TARAH DARGE lauds the thrilling thought experiment that is Naomi Alderman’s latest novel, The Power, winner of the Baileys Women’s Prize for Fiction.
I am reading The Power while watching the TV adaptation of Margaret Atwood’s novel, The Handmaid’s Tale, and man it’s messing with my mind. Like two sides of the same coin, both are set in dystopian future and both concern womankind’s fate. But while Atwood depicts a patriarchal theocracy in which women are enslaved and subject to endless horrors, Alderman envisions the status quo reversed to a dramatic effect almost too audacious to imagine.

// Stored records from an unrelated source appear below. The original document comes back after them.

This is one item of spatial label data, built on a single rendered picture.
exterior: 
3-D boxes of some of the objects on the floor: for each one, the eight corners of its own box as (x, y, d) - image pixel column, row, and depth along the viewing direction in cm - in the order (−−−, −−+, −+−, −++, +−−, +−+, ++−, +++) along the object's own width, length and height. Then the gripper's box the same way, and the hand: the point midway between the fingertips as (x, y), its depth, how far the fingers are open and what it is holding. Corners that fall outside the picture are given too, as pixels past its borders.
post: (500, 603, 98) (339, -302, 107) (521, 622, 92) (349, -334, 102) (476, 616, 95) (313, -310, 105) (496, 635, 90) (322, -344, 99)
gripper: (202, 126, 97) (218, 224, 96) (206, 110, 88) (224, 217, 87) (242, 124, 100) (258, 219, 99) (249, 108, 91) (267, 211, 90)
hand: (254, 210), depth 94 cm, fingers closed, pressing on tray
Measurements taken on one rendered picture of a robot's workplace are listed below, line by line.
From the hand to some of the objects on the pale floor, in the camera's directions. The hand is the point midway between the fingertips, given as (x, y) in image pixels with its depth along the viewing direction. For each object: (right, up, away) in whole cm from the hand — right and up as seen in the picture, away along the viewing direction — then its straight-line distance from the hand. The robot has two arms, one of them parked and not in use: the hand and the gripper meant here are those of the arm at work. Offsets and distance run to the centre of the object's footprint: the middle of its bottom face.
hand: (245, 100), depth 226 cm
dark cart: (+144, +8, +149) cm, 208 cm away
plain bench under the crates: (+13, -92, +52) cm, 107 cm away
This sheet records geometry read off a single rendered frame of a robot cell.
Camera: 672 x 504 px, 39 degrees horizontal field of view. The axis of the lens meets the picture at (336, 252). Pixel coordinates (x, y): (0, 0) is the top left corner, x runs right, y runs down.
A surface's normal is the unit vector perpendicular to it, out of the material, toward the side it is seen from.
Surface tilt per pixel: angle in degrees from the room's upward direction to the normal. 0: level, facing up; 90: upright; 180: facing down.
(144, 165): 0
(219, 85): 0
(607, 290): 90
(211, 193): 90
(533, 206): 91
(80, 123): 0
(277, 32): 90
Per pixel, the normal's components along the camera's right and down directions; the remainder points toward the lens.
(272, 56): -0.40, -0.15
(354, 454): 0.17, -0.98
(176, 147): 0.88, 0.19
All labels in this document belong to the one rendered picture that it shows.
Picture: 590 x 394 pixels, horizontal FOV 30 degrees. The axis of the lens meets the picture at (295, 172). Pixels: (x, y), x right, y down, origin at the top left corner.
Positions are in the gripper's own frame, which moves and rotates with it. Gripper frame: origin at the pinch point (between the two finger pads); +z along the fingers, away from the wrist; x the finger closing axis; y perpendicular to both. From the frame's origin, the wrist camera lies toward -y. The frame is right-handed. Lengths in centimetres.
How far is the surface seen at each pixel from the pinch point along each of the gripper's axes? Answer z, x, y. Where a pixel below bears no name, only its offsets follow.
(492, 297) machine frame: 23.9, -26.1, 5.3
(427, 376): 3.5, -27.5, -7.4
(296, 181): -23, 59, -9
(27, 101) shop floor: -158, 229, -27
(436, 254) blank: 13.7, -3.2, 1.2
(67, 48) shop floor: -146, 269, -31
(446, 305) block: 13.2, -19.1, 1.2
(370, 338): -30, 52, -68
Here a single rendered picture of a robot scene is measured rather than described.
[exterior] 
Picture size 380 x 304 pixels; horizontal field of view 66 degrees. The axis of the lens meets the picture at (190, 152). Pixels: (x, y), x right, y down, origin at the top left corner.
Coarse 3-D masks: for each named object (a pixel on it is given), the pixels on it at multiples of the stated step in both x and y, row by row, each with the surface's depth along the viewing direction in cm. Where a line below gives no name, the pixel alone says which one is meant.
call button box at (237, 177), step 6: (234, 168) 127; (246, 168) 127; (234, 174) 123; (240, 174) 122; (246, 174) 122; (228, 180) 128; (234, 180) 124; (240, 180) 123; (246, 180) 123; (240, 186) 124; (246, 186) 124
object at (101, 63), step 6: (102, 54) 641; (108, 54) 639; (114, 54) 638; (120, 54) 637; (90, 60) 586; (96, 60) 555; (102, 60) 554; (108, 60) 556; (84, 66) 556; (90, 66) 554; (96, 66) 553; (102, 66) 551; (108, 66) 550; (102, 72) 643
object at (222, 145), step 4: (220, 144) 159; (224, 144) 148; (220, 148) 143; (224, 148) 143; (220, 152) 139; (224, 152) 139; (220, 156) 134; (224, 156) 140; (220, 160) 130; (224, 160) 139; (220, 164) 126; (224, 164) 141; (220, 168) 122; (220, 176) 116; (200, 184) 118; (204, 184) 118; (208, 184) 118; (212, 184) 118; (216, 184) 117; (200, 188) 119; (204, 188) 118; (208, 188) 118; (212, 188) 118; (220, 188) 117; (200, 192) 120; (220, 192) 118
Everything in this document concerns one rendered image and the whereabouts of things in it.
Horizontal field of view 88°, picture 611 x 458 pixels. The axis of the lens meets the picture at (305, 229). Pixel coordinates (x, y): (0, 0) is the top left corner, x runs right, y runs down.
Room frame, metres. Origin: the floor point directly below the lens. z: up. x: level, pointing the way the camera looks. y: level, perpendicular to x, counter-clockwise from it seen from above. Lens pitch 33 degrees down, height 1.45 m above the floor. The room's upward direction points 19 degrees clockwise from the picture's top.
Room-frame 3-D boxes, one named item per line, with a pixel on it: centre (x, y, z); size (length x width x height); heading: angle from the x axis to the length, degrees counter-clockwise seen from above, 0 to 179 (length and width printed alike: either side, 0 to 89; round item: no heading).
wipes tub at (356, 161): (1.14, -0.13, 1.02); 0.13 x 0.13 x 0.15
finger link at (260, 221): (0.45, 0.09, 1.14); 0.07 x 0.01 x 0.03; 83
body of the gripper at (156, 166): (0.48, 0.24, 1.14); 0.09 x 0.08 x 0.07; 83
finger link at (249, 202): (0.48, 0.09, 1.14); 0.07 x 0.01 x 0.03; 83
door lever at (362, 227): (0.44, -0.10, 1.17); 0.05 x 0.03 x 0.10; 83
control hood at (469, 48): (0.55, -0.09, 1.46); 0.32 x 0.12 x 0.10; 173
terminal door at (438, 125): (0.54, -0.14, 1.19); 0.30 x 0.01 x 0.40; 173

The ripple of change begins with teenage girls. Worldwide, they awaken to a new power that allows them to emit shocks from their fingertips that can hurt or even kill. Videos of electric outbursts flood the internet, schools are segregated to protect boys, and men are warned not to venture out alone at night. Soon it spreads, in a collective swell that involves not just girls but older women too until nearly the entire female population is zapping their way to the top. As a female reader, there is an immense but barbed sense of satisfaction. Rapists, abusers and oligarchs get their comeuppance and women previously shackled in so many varied ways are suddenly free. However, this is no utopia, but rather a study in the corruption of power, whoever happens to wield it.
The story unfolds through the lives of four main characters, representative of the religious, political, cultural and criminal impact of the growing ‘crisis’. There is Allie – the American foster kid who refashions herself into the new world faith leader ‘Mother Eve’, Roxy, the tough-as-nails daughter of an infamous London mobster who uses her immense strength to rule the drug and arms trade, Margot – the ambitious senator with eyes on an increasing larger prize and Tunde – the lone male character who documents the tide of change as it happens across the globe, posting his vlogger footage on a YouTube-esque channel while the growing vitriol from disenfranchised men rages in online forums.

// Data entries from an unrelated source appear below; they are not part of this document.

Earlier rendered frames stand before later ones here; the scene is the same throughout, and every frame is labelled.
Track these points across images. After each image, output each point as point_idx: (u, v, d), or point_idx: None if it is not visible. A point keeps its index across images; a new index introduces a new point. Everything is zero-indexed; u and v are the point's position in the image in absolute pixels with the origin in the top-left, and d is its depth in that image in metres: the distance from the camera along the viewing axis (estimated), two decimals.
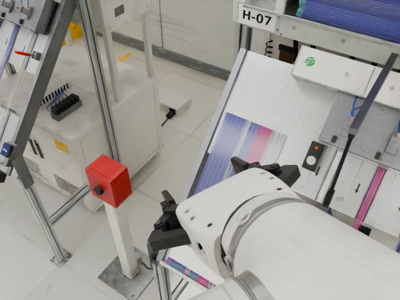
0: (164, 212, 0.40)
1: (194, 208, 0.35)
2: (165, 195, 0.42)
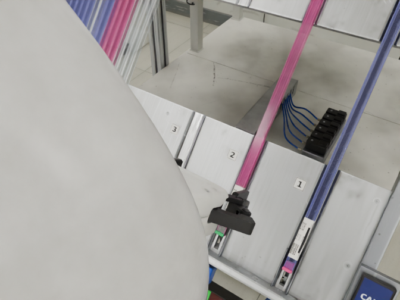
0: None
1: None
2: None
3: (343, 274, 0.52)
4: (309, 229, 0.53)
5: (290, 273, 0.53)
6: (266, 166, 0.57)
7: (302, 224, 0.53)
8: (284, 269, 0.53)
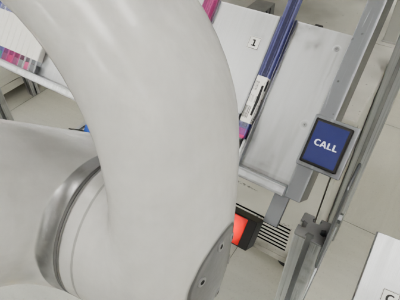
0: None
1: None
2: None
3: (300, 134, 0.46)
4: (263, 87, 0.47)
5: (241, 137, 0.47)
6: (218, 28, 0.51)
7: (255, 83, 0.47)
8: None
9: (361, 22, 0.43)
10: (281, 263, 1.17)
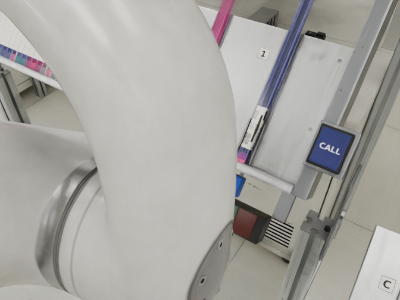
0: None
1: None
2: None
3: (306, 138, 0.50)
4: (262, 116, 0.51)
5: (242, 162, 0.52)
6: (230, 40, 0.56)
7: (255, 113, 0.52)
8: (237, 159, 0.52)
9: (361, 37, 0.47)
10: (284, 261, 1.22)
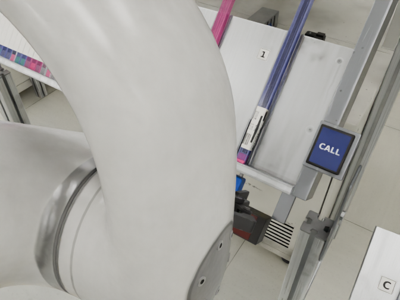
0: None
1: None
2: None
3: (306, 138, 0.50)
4: (262, 117, 0.51)
5: (242, 163, 0.52)
6: (230, 41, 0.56)
7: (255, 113, 0.52)
8: (237, 160, 0.52)
9: (361, 37, 0.47)
10: (284, 261, 1.22)
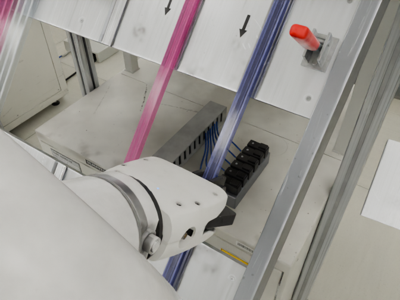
0: None
1: None
2: None
3: None
4: None
5: None
6: None
7: None
8: None
9: (251, 262, 0.42)
10: None
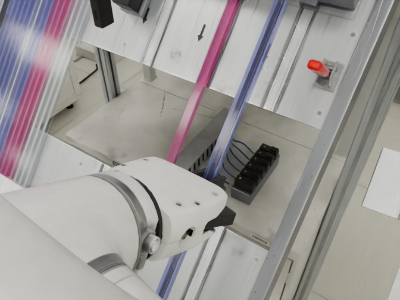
0: None
1: None
2: None
3: None
4: None
5: None
6: None
7: None
8: None
9: (273, 246, 0.52)
10: None
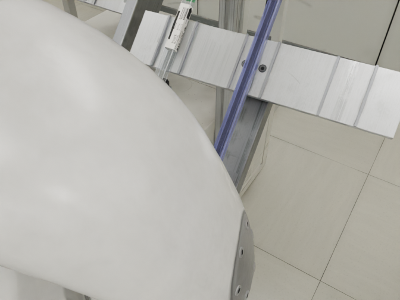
0: None
1: None
2: None
3: None
4: None
5: None
6: None
7: None
8: None
9: None
10: None

The structure is set to thrill, each chapter a countdown towards the global cataclysm, while the book itself is presented as a ‘historical novel’ – written by one Neil Adam Armon thousands of years into the future. In it, he questions how women came to be the dominant sex, and, in a playful spin, writes to lauded novelist ‘Naomi Alderman’, who, in turn, rejects his notion of a patriarchal society in a brilliant suggestion that cements the inevitability of the dominance of women. ‘With babies to protect’, women have always had to be ‘aggressive and violent’. There are also jabs at the male dominated publishing industry that hit home – an extra nail surely inspired by correspondence Alderman might have actually received.
Where it falls down in places, is the dialogue. The rough speak is a little twee and excessively sweary, with the action sequences reading more like the TV adaptation it’s bound to become partially obscuring the nuanced criticism it offers. But if Sci-Fi, comic-book like battles are your bag, it’s compelling, as is the well-researched commentary on rape-culture, porn, religious extremism and mercenary armies.
Zaps, fucks, and mafia rule book lines aside, The Power is fast-paced, important thought experiment and deft at illuminating the absurdity of our gender inequality gap, bound as we are in a world where the dysfunction is all too real.
The Power is published by Penguin Books, an imprint of Penguin Random House.